* _What is expected_
An exact transcription of the lines below, from the first through the one containing "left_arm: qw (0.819", is the only output wanted.

#### Exercise data ####

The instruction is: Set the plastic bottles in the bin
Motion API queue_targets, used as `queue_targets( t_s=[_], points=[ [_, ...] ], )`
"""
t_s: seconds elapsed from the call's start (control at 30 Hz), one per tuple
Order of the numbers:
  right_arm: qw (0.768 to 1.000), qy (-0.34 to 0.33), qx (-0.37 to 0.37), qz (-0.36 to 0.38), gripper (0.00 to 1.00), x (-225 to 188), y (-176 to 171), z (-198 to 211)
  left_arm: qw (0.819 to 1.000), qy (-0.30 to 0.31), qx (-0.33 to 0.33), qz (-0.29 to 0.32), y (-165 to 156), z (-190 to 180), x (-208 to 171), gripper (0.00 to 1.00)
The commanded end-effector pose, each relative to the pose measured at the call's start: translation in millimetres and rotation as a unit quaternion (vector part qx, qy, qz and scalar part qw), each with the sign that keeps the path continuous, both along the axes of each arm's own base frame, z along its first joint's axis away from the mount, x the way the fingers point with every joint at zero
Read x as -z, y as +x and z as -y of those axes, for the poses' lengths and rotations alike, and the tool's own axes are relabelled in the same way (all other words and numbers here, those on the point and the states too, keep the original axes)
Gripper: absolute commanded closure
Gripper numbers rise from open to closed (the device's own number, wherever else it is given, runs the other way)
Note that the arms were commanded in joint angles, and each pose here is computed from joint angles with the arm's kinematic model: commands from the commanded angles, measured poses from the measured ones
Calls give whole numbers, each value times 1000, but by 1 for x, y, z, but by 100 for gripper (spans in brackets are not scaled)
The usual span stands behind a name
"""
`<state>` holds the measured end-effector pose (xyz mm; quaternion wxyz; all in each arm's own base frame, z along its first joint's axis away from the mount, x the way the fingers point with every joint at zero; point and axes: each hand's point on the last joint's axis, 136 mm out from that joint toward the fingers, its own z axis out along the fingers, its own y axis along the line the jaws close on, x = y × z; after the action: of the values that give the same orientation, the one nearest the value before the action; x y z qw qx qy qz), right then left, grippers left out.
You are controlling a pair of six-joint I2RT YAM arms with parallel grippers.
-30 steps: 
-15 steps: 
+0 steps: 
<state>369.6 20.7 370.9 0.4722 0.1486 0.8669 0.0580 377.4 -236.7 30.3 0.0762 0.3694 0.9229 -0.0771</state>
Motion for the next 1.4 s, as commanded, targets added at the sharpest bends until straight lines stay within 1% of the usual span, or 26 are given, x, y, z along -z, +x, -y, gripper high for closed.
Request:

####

* _Exercise output_
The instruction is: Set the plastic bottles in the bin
Motion API queue_targets, used as `queue_targets( t_s=[_], points=[ [_, ...] ], )`
"""
t_s: seconds elapsed from the call's start (control at 30 Hz), one per tuple
Order of the numbers:
  right_arm: qw (0.768 to 1.000), qy (-0.34 to 0.33), qx (-0.37 to 0.37), qz (-0.36 to 0.38), gripper (0.00 to 1.00), x (-225 to 188), y (-176 to 171), z (-198 to 211)
  left_arm: qw (0.819 to 1.000), qy (-0.30 to 0.31), qx (-0.33 to 0.33), qz (-0.29 to 0.32), y (-165 to 156), z (-190 to 180), x (-208 to 171), gripper (0.00 to 1.00)

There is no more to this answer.